Lo scopo però non è quello della semplice denuncia sociale. L’obiettivo primario è l’ottenimento di un istituto di ricovero e cura a carattere scientifico (IRCCS), un ospedale dove non solo sarebbe possibile gestire in loco servizi sanitari che fino ad ora sono affidati ai cosiddetti viaggi della speranza, ma anche dove si potrebbero svolgere attività di ricerca clinica. In tempi di crisi come quelli attuali un’idea del genere sembra un’utopia. Il pediatra però è risoluto e chiaro. «Gli istituti di ricovero e cura sono istituti di eccellenza che sono extra budget rispetto alle risorse dell’assessorato regionale. Vengono istituti con un decreto della presidenza del consiglio. Questi istituti possono essere pubblici, privati e misti». 

Chi dovrebbe tirarli fuori i soldi necessari? «Non dimentichiamo che l’Eni – ammonisce Rinciani – ai suoi tempi d’oro qui guadagnava 750mila euro al giorno vendendo pet-coke, ma stiamo scherzando?

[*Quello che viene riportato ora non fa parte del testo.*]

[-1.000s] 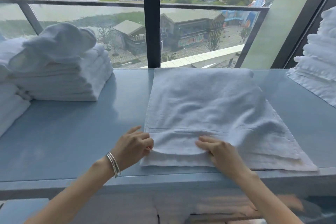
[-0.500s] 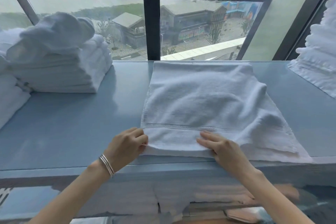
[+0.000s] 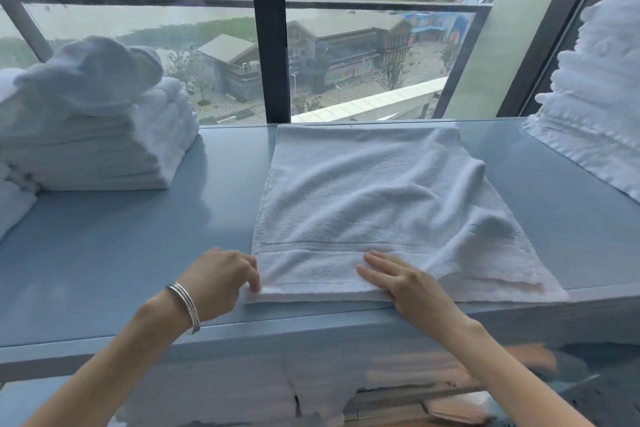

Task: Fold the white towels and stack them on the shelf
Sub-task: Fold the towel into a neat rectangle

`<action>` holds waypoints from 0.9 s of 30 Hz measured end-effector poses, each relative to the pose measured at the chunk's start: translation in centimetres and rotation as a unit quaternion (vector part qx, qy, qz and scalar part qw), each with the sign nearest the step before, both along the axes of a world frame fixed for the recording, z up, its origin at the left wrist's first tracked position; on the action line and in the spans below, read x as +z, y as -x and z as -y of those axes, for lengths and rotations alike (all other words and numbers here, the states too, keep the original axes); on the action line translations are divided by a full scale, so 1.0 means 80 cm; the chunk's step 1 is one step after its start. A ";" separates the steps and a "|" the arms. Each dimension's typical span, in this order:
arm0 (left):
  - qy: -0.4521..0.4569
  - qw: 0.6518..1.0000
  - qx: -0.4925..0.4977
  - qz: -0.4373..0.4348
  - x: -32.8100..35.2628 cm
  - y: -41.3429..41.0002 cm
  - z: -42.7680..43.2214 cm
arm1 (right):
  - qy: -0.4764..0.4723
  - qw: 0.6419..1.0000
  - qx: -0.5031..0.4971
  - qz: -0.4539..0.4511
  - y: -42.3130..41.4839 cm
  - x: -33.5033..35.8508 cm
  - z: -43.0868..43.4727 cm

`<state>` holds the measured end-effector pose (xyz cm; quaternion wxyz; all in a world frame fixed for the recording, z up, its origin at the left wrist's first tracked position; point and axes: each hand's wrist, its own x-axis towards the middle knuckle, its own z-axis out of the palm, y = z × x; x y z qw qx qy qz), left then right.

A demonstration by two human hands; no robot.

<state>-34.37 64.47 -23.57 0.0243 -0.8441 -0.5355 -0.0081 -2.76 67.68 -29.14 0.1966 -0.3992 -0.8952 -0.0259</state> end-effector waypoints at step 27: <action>-0.035 0.999 -0.029 0.000 -0.085 -0.113 -0.064 | -0.059 0.898 -0.275 -0.338 -0.131 0.023 0.010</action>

Solo destinando gli incassi di un giorno avrebbe potuto finanziare l’istituto». C’è da chiedersi che interesse possa avere la multinazionale a investire su ricerche che potrebbero ulteriormente metterla in difficoltà. «La ricerca non è contro qualcuno, a noi deve interessare capire – aggiunge il pediatra – Dovremmo scrollarci questa mentalità da nemici e cominciare a collaborare. Ovviamente se c’è un’attività incompatibile con l’ambiente e la salute neanche a discuterne. Noi non stiamo indagando sulla colpa o sul dolo, stiamo dicendo che sicuramente qualcosa è successo. Le patologie riscontrate sono multifattoriali». 

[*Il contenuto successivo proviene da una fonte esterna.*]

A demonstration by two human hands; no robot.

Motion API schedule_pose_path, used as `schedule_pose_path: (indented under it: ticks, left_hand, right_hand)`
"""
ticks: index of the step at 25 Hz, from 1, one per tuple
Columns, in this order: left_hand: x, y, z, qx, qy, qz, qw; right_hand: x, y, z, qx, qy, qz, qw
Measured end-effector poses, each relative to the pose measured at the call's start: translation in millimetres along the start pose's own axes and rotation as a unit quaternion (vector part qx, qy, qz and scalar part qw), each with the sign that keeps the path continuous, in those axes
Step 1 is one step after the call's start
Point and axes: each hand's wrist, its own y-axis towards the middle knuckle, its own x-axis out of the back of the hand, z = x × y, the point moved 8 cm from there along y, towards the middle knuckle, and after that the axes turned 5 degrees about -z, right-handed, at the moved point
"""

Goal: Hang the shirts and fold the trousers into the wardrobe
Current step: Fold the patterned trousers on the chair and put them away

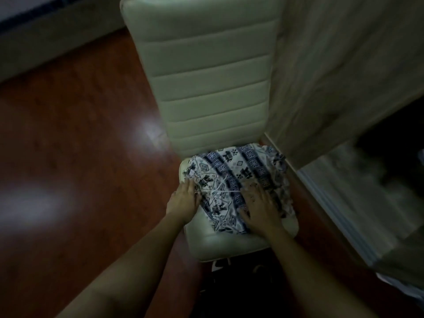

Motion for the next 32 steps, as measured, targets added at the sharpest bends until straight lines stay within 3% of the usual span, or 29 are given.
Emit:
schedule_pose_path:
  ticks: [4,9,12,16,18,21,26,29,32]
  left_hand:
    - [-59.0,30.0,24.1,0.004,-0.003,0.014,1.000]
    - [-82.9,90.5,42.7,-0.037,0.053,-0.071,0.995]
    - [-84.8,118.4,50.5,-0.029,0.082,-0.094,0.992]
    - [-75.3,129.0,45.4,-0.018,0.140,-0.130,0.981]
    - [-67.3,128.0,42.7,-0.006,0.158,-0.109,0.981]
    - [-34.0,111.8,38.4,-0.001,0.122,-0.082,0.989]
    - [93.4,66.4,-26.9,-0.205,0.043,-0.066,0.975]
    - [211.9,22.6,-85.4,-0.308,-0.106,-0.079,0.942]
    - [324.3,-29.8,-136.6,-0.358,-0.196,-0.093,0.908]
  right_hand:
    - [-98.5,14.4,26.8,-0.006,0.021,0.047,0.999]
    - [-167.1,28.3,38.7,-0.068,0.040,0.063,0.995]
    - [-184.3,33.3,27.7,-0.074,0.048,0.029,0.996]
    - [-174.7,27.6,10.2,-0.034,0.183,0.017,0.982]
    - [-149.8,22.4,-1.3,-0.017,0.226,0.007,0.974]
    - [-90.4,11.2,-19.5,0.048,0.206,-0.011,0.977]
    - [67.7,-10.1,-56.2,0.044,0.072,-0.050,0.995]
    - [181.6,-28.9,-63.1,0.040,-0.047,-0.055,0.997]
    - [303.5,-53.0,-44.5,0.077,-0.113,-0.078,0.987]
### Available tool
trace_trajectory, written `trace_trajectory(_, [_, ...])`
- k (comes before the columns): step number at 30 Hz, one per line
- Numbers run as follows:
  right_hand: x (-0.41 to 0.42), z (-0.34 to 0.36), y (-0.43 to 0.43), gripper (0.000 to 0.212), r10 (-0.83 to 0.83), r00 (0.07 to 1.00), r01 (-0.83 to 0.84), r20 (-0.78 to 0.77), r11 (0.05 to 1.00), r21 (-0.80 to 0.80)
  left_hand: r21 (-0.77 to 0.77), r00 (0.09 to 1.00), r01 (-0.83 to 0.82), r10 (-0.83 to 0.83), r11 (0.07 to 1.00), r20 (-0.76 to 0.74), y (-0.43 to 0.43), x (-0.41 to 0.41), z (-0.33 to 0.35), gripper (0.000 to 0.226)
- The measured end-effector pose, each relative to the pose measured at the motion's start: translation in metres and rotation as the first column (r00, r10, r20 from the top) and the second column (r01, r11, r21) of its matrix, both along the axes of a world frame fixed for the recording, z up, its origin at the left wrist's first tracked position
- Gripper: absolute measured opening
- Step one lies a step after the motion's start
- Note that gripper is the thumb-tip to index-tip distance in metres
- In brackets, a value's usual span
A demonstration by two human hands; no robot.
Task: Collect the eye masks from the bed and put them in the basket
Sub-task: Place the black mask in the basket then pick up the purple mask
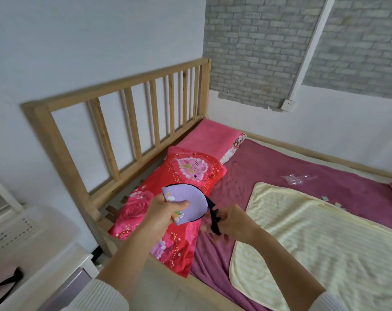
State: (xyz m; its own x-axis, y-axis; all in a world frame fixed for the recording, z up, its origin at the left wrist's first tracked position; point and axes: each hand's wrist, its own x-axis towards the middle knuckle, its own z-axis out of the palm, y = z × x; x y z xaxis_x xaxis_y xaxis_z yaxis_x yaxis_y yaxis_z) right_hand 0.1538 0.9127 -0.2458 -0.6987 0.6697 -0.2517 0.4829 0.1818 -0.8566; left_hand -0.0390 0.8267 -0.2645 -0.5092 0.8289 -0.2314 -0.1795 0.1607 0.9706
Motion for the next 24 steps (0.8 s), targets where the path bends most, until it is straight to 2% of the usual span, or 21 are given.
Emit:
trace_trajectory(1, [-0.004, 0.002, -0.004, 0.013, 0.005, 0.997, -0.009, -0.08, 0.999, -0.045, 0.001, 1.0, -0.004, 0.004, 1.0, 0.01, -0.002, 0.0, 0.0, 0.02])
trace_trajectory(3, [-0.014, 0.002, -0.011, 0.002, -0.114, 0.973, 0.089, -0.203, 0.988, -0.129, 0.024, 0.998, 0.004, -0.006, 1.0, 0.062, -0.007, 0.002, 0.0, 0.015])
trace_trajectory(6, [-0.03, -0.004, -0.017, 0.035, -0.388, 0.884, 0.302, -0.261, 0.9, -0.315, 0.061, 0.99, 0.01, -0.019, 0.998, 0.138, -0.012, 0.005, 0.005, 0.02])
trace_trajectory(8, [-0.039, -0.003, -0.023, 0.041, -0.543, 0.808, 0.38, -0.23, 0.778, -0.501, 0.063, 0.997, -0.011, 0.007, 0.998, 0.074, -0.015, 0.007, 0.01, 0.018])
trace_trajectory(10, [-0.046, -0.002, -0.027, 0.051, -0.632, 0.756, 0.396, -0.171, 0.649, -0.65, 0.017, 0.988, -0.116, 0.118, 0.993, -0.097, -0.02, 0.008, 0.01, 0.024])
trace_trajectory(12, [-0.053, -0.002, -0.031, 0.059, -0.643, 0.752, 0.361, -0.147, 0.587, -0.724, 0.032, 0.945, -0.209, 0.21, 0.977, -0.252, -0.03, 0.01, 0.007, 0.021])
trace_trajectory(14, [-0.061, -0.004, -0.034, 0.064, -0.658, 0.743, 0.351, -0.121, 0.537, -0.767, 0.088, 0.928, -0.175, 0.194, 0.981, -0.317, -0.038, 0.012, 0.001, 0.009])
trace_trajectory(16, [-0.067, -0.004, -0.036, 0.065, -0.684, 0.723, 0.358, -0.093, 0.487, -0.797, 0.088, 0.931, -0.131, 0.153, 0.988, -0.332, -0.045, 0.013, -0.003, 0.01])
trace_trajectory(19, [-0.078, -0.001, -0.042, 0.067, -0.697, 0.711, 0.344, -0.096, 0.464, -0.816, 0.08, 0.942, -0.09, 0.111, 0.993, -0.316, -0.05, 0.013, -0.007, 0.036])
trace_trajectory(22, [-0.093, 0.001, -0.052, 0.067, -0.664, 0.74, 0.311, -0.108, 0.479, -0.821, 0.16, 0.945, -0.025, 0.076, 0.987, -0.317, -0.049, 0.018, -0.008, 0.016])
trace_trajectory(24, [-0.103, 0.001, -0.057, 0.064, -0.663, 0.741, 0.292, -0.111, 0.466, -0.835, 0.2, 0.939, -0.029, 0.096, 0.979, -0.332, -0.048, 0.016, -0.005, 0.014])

A mancare, insomma, sembra essere stata la volontà politica. «Noi con l’associazione e la fondazione abbiamo provato con le amministrazioni precedenti a mettere in campo ricerche e studi epidemiologici, con delle convenzioni con l’università di Catania». Accordi disattesi, come quello del 2006 (sindacatura Crocetta) col dipartimento di scienze biologiche nel quale era stato siglato un protocollo d’intesa, in aggiunta a un progetto di monitoraggio sia della flora che della fauna oltre che dell’uomo. E quello del 2014 che prevedeva uno studio osservazionale con tre borse di studio per giovani ricercatori, sempre con la partnership dell’Università di Catania e dell’ospedale Vittorio Emanuele. «I soldi li doveva mettere il Comune – osserva Rinciani -. Le cifre non erano spaventose. Per il primo caso ad esempio erano necessari circa 120mila euro; e se penso che solo per le luminarie per la festa della patrona ci vogliono 50mila euro il rammarico sale». 

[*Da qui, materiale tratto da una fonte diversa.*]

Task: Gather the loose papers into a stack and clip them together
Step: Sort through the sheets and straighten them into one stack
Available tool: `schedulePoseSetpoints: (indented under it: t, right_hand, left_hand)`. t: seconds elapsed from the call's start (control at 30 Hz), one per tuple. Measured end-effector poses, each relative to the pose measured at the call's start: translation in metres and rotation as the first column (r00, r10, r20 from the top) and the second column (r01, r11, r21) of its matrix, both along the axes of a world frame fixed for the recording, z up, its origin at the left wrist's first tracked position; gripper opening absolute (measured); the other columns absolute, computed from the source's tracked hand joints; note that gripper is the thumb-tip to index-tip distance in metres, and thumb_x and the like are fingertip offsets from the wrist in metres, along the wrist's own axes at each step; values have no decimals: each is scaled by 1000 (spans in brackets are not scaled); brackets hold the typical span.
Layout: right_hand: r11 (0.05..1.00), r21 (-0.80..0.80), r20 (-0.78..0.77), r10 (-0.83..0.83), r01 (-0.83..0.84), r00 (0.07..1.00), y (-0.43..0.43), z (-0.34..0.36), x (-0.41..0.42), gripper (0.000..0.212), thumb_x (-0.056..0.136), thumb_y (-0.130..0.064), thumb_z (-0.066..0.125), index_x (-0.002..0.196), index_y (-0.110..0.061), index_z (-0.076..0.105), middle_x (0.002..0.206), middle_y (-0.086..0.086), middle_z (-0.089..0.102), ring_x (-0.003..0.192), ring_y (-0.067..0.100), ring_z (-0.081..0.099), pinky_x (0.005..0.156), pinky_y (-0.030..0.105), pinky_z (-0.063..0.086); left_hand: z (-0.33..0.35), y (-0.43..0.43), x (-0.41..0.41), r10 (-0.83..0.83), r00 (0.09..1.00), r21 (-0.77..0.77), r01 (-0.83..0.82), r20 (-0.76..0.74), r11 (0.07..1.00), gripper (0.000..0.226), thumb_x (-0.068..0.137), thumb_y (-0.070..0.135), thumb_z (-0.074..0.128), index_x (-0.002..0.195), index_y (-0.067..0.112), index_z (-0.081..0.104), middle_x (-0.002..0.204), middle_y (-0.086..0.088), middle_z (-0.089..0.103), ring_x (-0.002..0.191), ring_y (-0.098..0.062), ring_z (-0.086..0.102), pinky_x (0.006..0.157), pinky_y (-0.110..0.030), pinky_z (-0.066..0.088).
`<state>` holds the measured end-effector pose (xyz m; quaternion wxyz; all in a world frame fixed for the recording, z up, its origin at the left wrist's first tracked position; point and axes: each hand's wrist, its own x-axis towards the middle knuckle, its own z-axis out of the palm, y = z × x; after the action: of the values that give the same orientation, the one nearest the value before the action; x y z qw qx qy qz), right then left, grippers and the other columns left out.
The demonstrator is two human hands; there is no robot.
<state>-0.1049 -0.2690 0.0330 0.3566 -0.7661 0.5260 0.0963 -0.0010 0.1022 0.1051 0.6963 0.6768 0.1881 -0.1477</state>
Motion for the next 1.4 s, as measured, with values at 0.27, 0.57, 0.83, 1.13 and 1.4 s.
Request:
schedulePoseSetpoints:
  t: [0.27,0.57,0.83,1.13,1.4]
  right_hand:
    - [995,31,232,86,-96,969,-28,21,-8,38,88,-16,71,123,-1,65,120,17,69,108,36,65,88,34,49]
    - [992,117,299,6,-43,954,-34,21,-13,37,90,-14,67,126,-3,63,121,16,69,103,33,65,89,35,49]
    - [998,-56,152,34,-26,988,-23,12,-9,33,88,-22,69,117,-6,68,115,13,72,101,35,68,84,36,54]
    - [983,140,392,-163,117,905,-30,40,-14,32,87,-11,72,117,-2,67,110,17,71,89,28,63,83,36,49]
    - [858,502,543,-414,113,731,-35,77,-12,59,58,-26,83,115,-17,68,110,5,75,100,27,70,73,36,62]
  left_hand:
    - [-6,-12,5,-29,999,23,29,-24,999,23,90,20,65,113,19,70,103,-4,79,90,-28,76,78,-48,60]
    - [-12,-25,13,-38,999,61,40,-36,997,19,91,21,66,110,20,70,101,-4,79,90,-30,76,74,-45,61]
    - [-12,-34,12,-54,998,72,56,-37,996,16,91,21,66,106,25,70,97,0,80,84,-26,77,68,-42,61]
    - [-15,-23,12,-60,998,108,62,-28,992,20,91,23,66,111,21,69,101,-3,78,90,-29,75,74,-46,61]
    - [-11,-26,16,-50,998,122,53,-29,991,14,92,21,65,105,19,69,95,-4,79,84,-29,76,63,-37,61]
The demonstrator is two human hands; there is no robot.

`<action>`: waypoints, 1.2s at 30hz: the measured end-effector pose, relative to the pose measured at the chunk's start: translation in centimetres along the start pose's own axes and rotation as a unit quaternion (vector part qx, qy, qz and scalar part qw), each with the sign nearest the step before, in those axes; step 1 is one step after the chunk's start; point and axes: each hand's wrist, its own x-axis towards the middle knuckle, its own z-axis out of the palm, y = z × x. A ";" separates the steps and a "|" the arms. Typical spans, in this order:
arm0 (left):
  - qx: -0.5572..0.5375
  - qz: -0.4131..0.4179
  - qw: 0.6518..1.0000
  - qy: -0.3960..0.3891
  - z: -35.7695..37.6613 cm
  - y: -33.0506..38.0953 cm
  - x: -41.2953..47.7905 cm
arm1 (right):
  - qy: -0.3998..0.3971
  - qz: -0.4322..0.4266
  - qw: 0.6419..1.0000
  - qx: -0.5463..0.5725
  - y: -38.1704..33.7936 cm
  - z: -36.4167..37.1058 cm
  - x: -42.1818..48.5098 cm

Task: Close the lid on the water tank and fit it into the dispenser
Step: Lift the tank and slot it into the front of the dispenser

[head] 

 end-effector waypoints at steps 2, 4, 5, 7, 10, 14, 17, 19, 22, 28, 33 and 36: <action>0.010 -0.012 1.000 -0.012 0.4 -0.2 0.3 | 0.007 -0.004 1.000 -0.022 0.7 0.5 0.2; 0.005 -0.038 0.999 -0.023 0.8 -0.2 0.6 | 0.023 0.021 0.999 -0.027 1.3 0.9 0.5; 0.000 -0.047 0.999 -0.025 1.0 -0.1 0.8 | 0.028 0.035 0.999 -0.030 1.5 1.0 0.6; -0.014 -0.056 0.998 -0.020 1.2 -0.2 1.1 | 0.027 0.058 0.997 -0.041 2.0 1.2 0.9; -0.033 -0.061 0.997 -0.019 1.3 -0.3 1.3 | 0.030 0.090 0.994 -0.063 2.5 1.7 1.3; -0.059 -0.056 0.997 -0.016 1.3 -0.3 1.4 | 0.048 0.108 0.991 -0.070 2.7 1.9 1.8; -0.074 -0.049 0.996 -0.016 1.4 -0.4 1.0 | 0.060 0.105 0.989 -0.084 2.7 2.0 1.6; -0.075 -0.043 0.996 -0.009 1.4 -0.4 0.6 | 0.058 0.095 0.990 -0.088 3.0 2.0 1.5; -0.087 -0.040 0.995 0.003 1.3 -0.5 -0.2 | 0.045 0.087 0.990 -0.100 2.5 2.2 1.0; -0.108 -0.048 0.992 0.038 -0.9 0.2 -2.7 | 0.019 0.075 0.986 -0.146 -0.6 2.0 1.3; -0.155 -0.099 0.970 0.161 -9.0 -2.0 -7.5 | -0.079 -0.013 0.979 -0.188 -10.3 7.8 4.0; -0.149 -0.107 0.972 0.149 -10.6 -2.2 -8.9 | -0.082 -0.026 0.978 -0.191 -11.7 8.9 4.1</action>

Così il pediatra torna a lanciare analisi e sfide. «Siamo a una svolta in questa città, dal punto di vista economico, politico e sociale. Se la nuova amministrazione vuole essere di rottura rispetto al passato, deve cominciare a dare risposte in tal senso». Anche perchè il tempo passa ma le questioni aperte rimangono. «In due giorni ho visitato due bambini che non avevo in cura e che hanno delle malformazioni. E questi sono quelli che sono capitati a me». Sono tanti poi gli studi che confermano le parole del dottore. «Sì, ma cosa ci dicono questi studi? Solo che dal punto di vista epidemiologico c’è una più alta incidenza – spiega Rinciani -. A noi deve interessare capire dove interviene questo fattore, o meglio questi fattori, che determinano i dati in eccesso e come intervenire. Noi dobbiamo cercare gli strumenti per intervenire prima, fare prevenzione quantomeno secondaria se non possiamo fare quella primaria. Cioè conoscere la causa e dove agisce cercare di interrompere questo circuito». La chiave per Rinciani è dunque la ricerca. Anche per attrarre le eccellenze.

«Si creerebbe una sorta di turismo sanitario. La nostra diventerebbe un’economia aperta, perchè ci sarebbe un flusso di denaro che viene da fuori. Per non fare in modo che dell’industria rimangano solo i danni si deve agire ora, prima che sia troppo tardi».